Jak to możliwe? Otóż w treści tekstowej uchwały zawarto ustalenia dla terenu o symbolu KS, KTt. Takie też oznaczenie wskazano w legendzie do rysunków m.p.z.p. Niestety, bezpośrednio na rysunku wspomniany teren oznaczono symbolem KS, KT. Okazuje się, że ta – wydawałoby się drobna – nieścisłość narusza przepisy planistyczne.
Zgodnie bowiem z par. 8 ust. 2 rozporządzenia ministra infrastruktury z 26 sierpnia 2003 r. w sprawie wymaganego zakresu projektu m.p.z.p. (Dz.U. nr 164, poz. 1587) na rysunku planu miejscowego stosuje się nazewnictwo i oznaczenia umożliwiające jednoznaczne powiązanie rysunku z tekstem planu miejscowego. Ponadto do rysunku dołącza się objaśnienia wszystkich użytych oznaczeń (legendę).
W ocenie wojewody łódzkiego rozbieżności pomiędzy częścią tekstową a rysunkową m.p.z.p. uzasadniają stwierdzenie nieważności uchwały. Przykład z Bełchatowa pokazuje, jak uważny musi być lokalny prawodawca podczas przygotowywania aktów planistycznych mających obowiązywać na terenie danej gminy czy też miasta. Wszystko musi być idealnie dopracowane. Nie ma się jednak czemu dziwić. W końcu w prawie jedno słowo, a nawet litera, może zasadniczo zmienić sens przepisu, a to z kolei wpływa na uprawnienia obywateli i przedsiębiorców, chcących później użytkować swoje nieruchomości.

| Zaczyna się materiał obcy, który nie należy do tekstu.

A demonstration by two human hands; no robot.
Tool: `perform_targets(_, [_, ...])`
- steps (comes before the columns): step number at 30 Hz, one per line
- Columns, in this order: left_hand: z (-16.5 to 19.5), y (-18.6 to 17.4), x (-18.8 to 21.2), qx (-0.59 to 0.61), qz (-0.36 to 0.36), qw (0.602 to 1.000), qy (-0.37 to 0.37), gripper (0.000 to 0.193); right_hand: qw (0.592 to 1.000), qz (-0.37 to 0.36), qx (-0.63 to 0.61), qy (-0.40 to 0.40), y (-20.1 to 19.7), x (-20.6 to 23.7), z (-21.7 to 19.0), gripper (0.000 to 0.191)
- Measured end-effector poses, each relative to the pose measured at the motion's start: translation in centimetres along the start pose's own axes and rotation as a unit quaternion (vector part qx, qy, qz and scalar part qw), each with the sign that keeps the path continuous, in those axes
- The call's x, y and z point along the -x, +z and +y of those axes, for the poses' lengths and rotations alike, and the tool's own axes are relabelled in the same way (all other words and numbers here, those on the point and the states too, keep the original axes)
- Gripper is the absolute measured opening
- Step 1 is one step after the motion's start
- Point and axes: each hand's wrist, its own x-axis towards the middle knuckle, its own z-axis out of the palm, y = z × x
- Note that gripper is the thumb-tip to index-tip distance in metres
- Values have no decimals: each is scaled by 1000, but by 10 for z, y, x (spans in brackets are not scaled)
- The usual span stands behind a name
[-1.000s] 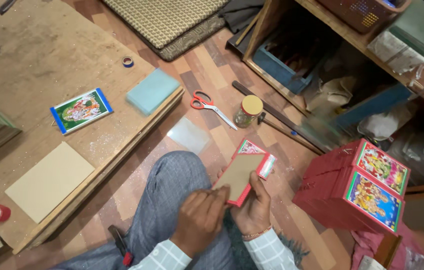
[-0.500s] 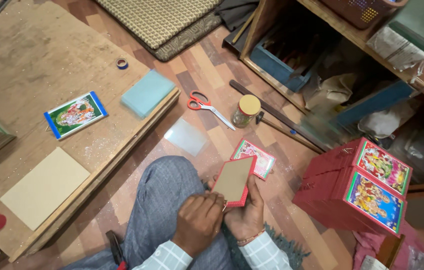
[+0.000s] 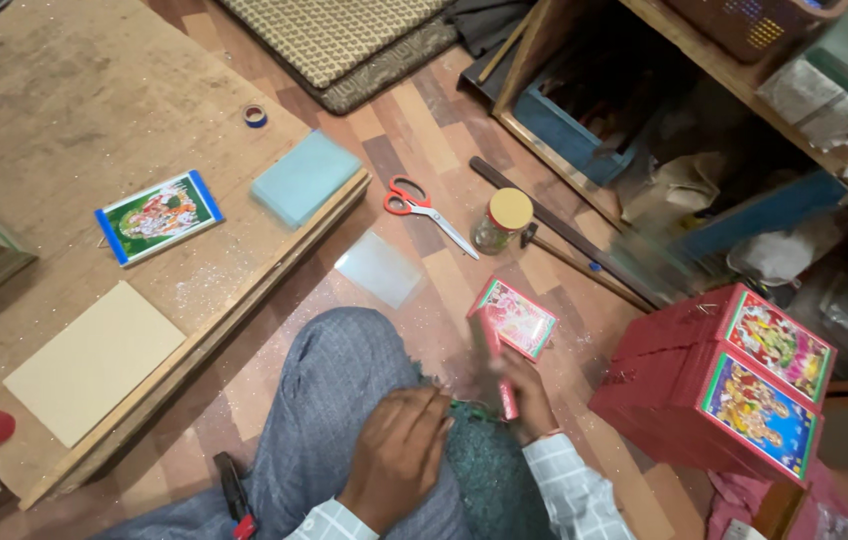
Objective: The person sits on the floor at a low table and assembles small framed religious picture plaques. They press a red plastic edge strip onto the sides of a printed picture board, trim the strip with a utility knife, fit the pieces together, and place finished plaques onto a stack.
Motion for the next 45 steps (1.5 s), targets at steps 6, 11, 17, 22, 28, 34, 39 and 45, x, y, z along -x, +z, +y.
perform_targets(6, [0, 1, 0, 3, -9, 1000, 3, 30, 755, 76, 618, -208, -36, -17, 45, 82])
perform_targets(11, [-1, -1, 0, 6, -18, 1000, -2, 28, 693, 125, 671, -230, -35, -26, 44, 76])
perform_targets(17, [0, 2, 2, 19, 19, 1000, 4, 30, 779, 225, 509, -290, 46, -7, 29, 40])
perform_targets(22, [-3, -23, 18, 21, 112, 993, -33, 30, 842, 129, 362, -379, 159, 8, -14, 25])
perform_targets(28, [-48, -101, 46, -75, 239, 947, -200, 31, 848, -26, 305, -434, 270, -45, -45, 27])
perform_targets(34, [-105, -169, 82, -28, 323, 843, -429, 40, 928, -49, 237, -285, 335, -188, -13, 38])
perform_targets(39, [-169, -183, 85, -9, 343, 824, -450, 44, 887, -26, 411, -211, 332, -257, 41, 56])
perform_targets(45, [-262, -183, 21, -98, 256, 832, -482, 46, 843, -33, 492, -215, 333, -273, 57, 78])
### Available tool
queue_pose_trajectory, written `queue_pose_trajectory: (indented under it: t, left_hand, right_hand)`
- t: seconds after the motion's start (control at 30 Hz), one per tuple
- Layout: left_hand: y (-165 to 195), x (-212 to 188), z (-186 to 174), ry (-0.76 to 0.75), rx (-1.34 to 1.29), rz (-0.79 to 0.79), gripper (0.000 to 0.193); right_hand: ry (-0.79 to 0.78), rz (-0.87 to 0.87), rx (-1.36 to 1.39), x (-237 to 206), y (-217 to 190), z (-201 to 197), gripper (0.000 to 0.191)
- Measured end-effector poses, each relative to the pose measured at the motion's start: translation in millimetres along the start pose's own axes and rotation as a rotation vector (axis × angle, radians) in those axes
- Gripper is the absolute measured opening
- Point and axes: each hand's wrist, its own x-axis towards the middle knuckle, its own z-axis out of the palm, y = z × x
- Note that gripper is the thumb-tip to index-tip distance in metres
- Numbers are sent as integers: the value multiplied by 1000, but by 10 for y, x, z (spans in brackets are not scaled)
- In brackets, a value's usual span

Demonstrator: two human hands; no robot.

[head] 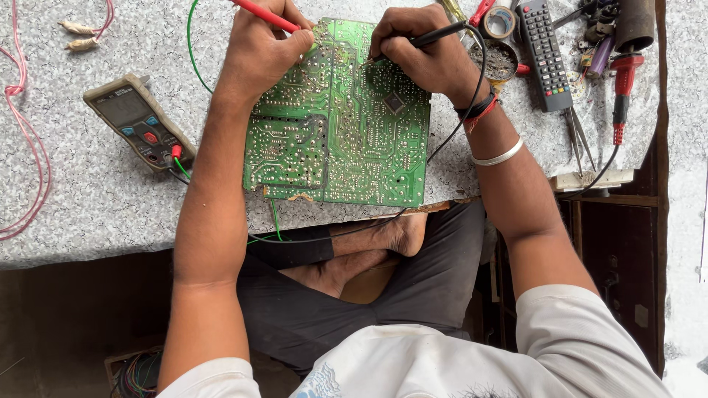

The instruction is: The person sits on the floor at a repair bench and tests a large green circuit board using a multimeter, touching the red and black probes to different points on the board's solder side. They reposition the board and move the probes repeatedly to check various components and connections.

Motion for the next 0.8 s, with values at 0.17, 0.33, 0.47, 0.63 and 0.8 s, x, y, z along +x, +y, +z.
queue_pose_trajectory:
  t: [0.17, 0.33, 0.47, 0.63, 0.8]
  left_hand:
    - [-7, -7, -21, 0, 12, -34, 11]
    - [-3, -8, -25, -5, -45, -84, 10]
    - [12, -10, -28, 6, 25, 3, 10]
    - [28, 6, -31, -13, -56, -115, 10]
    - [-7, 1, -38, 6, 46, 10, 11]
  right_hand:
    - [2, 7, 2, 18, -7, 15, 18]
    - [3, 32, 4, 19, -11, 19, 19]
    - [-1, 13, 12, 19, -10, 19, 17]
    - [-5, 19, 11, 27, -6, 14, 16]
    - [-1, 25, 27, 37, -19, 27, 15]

Niezgodność dwóch części m.p.z.p. może polegać również na innych uchybieniach aniżeli literówka. Błędem jest również chociażby to, że terenom oznaczonym na rysunku rada gminy nie przypisuje w części tekstowej odpowiednich kategorii ich przeznaczenia.

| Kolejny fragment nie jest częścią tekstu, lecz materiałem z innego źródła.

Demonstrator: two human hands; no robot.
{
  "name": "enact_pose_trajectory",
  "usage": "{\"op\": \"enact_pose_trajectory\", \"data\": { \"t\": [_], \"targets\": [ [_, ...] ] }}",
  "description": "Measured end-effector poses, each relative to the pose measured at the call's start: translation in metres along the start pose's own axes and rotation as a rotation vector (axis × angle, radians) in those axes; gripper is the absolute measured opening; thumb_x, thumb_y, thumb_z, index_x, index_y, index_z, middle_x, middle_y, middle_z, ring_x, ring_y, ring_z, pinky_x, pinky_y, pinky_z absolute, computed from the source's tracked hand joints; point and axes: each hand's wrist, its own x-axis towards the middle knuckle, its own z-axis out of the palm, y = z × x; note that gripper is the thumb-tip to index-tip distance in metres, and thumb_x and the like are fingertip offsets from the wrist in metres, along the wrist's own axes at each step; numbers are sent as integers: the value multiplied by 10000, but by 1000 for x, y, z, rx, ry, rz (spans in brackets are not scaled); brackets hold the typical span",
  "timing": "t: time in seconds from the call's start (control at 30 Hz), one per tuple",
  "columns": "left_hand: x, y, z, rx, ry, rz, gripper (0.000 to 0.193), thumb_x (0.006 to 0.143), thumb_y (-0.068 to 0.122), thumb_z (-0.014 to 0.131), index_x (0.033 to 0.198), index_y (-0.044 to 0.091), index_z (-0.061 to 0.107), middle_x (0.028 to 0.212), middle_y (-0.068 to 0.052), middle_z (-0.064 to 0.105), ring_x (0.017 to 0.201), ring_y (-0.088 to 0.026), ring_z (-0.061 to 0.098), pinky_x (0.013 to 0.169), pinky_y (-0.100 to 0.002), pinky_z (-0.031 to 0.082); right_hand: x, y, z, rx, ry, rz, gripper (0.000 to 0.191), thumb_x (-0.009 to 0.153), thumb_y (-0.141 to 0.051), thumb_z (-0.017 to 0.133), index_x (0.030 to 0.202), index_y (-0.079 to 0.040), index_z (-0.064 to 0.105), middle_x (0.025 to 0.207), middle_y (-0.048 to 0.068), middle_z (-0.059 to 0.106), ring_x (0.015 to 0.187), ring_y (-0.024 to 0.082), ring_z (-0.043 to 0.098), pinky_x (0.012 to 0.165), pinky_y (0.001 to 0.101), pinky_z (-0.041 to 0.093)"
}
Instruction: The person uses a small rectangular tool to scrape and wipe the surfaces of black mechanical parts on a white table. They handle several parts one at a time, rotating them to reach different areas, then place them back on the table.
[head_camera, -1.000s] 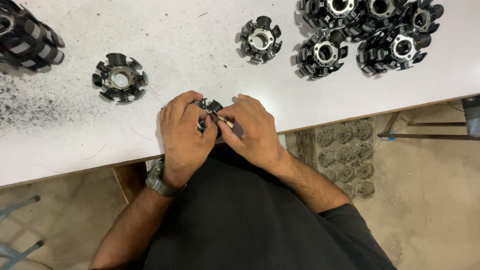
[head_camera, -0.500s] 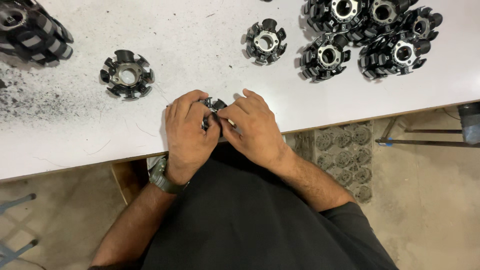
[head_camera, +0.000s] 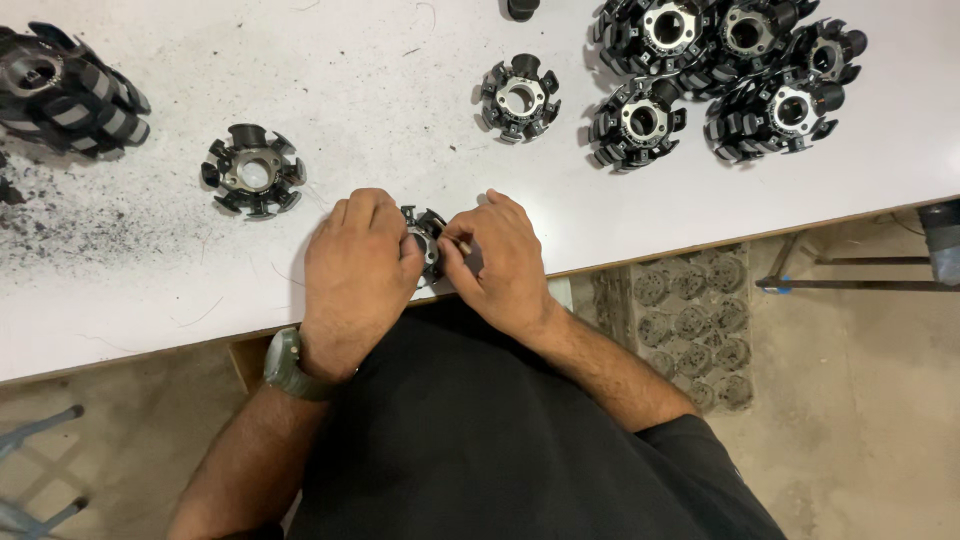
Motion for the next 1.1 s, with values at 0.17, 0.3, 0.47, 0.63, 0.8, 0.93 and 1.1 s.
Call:
{"op": "enact_pose_trajectory", "data": {
  "t": [0.17, 0.3, 0.47, 0.63, 0.8, 0.93, 1.1],
  "targets": [
    [-6, -2, -5, 12, 42, -6, 220, 823, 112, 745, 999, 12, 658, 1187, -132, 614, 1081, -341, 606, 907, -477, 493, -1, 1, -2, -5, 3, 7, 175, 897, -43, 751, 1006, -86, 621, 847, 38, 605, 830, 239, 617, 1117, 525, 473],
    [-10, -5, -6, 30, 69, 57, 249, 855, 111, 766, 1081, 32, 697, 1310, -134, 619, 1176, -326, 597, 940, -481, 491, -1, 1, -1, -1, 0, 1, 175, 903, -43, 744, 1015, -83, 617, 857, 33, 611, 829, 226, 620, 1128, 539, 466],
    [-7, -11, -7, -57, 144, 122, 165, 857, 52, 760, 1017, 60, 719, 1326, -112, 619, 1249, -313, 585, 985, -463, 498, -1, 1, -2, 0, -3, -5, 172, 907, -44, 739, 1019, -75, 612, 868, 45, 607, 846, 239, 617, 1118, 542, 467],
    [0, -17, -9, -33, 101, 190, 112, 792, 29, 737, 895, 50, 698, 1247, -141, 615, 1274, -350, 579, 956, -473, 510, 2, 3, 0, -16, -2, -1, 172, 906, -47, 743, 1014, -81, 614, 851, 48, 592, 840, 247, 605, 1123, 542, 476],
    [-3, -10, -6, -89, -3, 133, 111, 844, 44, 746, 949, 33, 714, 1223, -127, 666, 1054, -322, 678, 837, -440, 573, 4, 4, 1, -24, -9, -20, 180, 909, -40, 747, 1027, -77, 617, 907, 51, 611, 879, 246, 610, 1149, 552, 447],
    [-6, -9, -6, -228, 71, 44, 134, 909, 37, 724, 1043, 31, 729, 1176, -113, 707, 895, -285, 728, 750, -391, 599, -1, 4, -2, -8, 1, -72, 202, 897, -37, 753, 1043, -84, 622, 1000, 61, 650, 1021, 253, 636, 1185, 558, 404],
    [-10, -10, -4, -230, 69, 41, 146, 922, 41, 722, 1066, 19, 725, 1152, -122, 712, 922, -287, 742, 766, -368, 611, -7, 5, 0, 20, -35, -128, 226, 886, -44, 769, 1065, -90, 638, 1052, 70, 669, 1123, 263, 638, 1213, 562, 375]
  ]
}}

Bełchatowscy radni zapomnieli także o tym, by we wszystkich częściach rysunku, gdzie było to konieczne, nanieść linie rozgraniczające tereny o różnym przeznaczeniu lub różnych zasadach gospodarowania. Błędów było na tyle sporo, że niezbędne stało się wydanie rozstrzygnięcia nadzorczego podważającego legalność całej uchwały wprowadzającej m.p.z.p.

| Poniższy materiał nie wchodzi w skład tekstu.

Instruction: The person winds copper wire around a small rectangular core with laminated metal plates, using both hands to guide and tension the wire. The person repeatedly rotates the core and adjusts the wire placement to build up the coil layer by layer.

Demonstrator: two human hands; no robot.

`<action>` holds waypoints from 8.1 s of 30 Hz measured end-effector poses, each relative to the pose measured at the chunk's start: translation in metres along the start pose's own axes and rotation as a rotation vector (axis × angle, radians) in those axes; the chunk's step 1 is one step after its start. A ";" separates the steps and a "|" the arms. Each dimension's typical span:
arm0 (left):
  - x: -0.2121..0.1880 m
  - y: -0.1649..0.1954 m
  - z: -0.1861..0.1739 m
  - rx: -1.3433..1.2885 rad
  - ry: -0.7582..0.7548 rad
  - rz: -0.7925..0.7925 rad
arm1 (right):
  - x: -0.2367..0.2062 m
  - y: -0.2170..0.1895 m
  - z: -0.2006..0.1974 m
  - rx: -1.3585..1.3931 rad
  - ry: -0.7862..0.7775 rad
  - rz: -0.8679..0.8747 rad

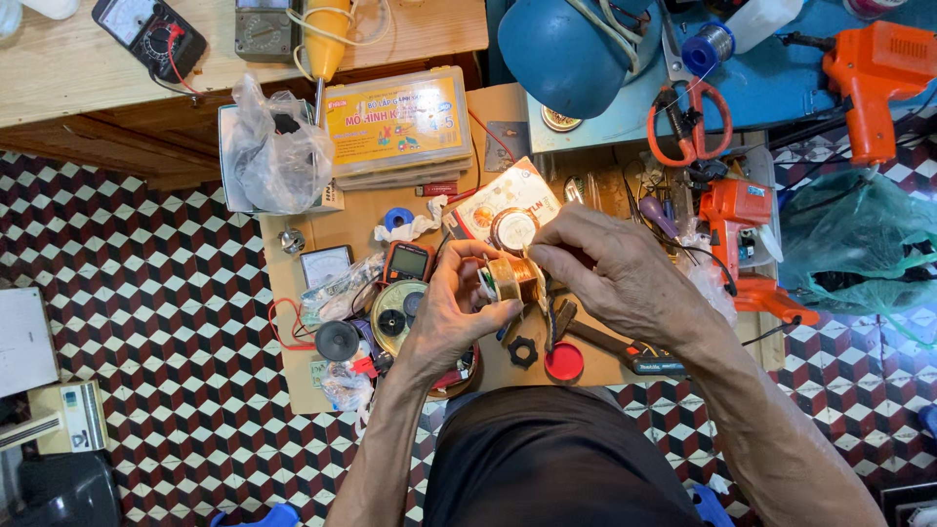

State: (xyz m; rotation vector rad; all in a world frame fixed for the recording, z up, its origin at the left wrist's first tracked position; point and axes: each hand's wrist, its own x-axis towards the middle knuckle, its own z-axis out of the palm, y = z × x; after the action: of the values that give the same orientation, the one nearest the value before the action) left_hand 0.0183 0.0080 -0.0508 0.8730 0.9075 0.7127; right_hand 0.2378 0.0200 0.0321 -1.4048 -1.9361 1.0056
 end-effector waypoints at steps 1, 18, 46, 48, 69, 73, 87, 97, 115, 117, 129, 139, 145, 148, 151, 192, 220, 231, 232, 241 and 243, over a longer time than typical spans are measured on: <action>0.000 -0.001 0.000 0.003 0.007 0.005 | 0.000 -0.001 0.000 -0.002 0.000 -0.001; 0.006 0.001 0.008 -0.242 0.100 0.083 | -0.040 0.046 0.048 0.276 -0.073 0.350; -0.003 0.006 0.017 0.243 -0.040 0.068 | -0.021 0.001 -0.003 -0.148 0.087 -0.028; -0.003 0.008 0.019 0.280 -0.021 0.059 | -0.023 0.002 -0.002 -0.157 0.094 -0.015; 0.003 -0.012 0.046 -0.356 0.361 0.052 | -0.049 0.009 0.041 0.072 0.198 0.428; 0.002 -0.012 0.051 -0.581 0.313 0.055 | -0.048 0.023 0.049 0.179 0.207 0.551; -0.016 -0.007 0.050 -0.572 0.208 -0.092 | -0.042 0.057 0.062 0.925 0.148 0.705; -0.016 -0.013 0.037 -0.462 0.222 -0.078 | -0.041 0.042 0.048 0.262 0.065 0.574; -0.008 -0.020 0.030 -0.382 0.253 -0.023 | -0.033 0.027 0.067 0.239 0.199 0.450; -0.006 -0.022 0.026 -0.384 0.257 -0.047 | -0.033 0.026 0.066 0.239 0.185 0.455; 0.006 -0.012 -0.021 -0.113 0.050 -0.237 | -0.030 0.021 0.062 0.220 0.106 0.432; 0.012 -0.021 -0.037 -0.100 -0.026 -0.215 | -0.025 0.014 0.055 0.173 0.038 0.432; 0.012 -0.032 -0.033 -0.155 0.019 -0.226 | -0.026 0.014 0.054 0.180 0.015 0.453; 0.011 -0.037 -0.030 -0.175 0.052 -0.217 | -0.026 0.013 0.052 0.185 0.019 0.445; 0.010 -0.045 -0.029 -0.240 0.069 -0.225 | -0.023 0.012 0.049 0.190 -0.003 0.426; -0.049 -0.029 -0.003 -0.561 -0.233 -0.541 | -0.055 0.044 0.043 1.004 -0.450 0.355; -0.057 -0.033 0.016 -0.523 -0.281 -0.607 | -0.078 0.029 0.032 0.833 -0.446 0.269; -0.065 -0.029 0.019 -0.586 -0.350 -0.560 | -0.065 0.021 0.011 0.737 -0.630 0.214; -0.066 -0.028 0.020 -0.570 -0.348 -0.580 | -0.068 0.019 0.010 0.726 -0.628 0.198; -0.059 -0.020 0.030 -0.336 -0.125 -0.422 | -0.080 0.039 0.017 0.863 -0.373 0.516; -0.053 -0.020 0.035 -0.306 -0.019 -0.338 | -0.086 0.040 0.028 0.923 -0.215 0.543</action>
State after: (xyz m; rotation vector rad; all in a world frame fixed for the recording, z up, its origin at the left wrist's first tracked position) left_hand 0.0287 -0.0559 -0.0374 0.4404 0.8736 0.5296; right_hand 0.2642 -0.0615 -0.0166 -1.2659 -0.9157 2.0206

„Jeżeli uchybienia w sporządzaniu miejscowego planu zagospodarowania przestrzennego dotyczą znacznej części jednostek planistycznych, a stwierdzenie nieważności kontrolowanej uchwały w części prowadziłoby do istotnej dezintegracji planu, konieczne jest stwierdzenie nieważności miejscowego planu w całości” – tłumaczyła swoją decyzję wojewoda Jolanta Chełmińska.